Even Betty Jennings, a longtime waitress at Country Pride, has felt the spiritual side effects of serving a Bible study group. On this Wednesday night, she scribbled down “cheeseburger and fries” a few times and dropped some sad news on Blackman and the crew: she was leaving the restaurant.

“I eavesdrop on the conversations and I’m going to miss them,” she said. “It’s a special group.”

Tears welled up in Jennings’ eyes, then she went silent and walked back to the kitchen.

“It’s OK,” Blackman told her.

After an hour at the counter, the conversation moved to a larger table in the restaurant and Jennings followed them with a tray of coffee and hot tea. Most members of the group laid dog-eared Bibles, stuffed with multicolored Post-it notes, on the table, even Olivier. He was eager to discuss predestination.

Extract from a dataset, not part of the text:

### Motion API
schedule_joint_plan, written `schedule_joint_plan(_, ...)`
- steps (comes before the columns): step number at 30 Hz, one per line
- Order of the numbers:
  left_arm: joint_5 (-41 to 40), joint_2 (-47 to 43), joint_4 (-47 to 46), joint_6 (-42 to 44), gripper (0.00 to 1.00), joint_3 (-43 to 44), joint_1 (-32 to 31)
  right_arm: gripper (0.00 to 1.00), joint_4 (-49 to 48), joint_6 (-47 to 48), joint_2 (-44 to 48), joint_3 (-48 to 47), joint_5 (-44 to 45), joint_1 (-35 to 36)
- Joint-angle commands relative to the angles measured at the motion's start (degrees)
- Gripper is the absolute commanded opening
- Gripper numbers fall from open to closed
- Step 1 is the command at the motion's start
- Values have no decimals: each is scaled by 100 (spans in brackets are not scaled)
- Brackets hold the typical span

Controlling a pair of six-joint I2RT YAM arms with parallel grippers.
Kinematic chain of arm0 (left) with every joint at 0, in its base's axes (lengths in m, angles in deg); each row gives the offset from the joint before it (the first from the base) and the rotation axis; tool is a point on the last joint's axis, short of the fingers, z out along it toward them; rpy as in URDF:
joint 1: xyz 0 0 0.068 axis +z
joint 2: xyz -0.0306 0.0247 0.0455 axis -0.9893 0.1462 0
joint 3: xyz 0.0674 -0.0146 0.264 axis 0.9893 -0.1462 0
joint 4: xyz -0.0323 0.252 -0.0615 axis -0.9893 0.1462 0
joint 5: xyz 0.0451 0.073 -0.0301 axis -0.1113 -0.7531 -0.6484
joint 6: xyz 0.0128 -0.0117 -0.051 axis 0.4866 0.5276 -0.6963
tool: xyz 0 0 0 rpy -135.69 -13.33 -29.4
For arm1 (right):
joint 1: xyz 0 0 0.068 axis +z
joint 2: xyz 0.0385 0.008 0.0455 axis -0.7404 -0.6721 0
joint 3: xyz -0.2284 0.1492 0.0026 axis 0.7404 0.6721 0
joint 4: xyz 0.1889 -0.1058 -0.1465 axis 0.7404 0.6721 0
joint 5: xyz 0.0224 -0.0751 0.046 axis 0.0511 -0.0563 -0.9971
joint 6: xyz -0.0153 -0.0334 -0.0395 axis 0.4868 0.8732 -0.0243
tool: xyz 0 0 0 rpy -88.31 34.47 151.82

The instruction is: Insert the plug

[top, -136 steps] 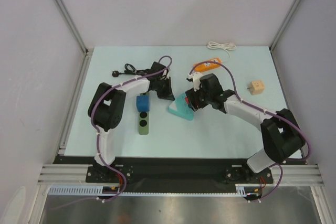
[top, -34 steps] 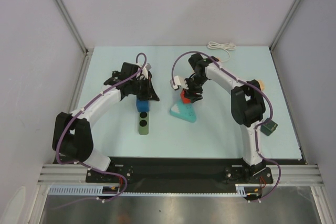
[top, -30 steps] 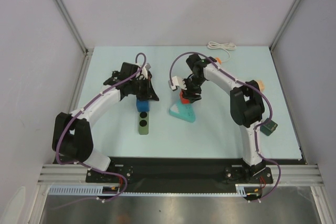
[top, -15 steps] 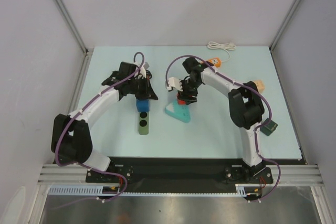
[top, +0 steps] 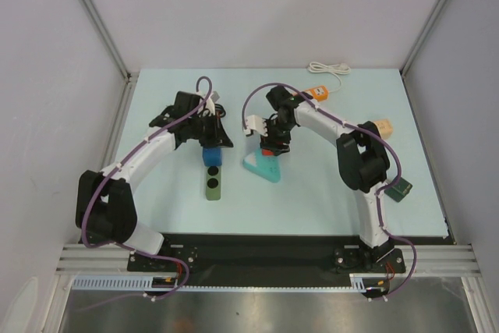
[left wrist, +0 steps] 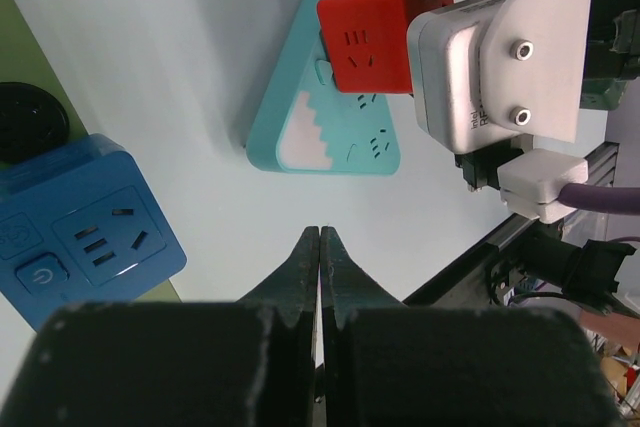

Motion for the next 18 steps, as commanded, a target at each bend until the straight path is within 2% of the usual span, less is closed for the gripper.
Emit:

“He has to pick the most difficult doctrine in the entire New Testament,” Blackman joked.

Glasses and silverware clinked in the kitchen. Justin Timberlake’s “Mirrors” played on the overhead speakers. Truckers carried in laundry. Some browsed the air fresheners and energy drinks and others waited in line for takeout, raising their eyes now and then to glance at the dozen or so people laughing and debating the good word in the side room of a truck stop restaurant.

“It is my belief that God knows everything. He knew before. He knows how it’s going to end. He knows everything,” said Tom Mazur, a retired educator with a booming voice. “As far as free will and choice, he’s given us that and that’s the beauty of life.”

Eurich, who delivers gasoline throughout the Poconos, said the truck stop baptism doesn’t guarantee safe passage on the highways, but it can’t hurt.

“I know God is looking out for no matter what,” he said, “but I’m a good driver.”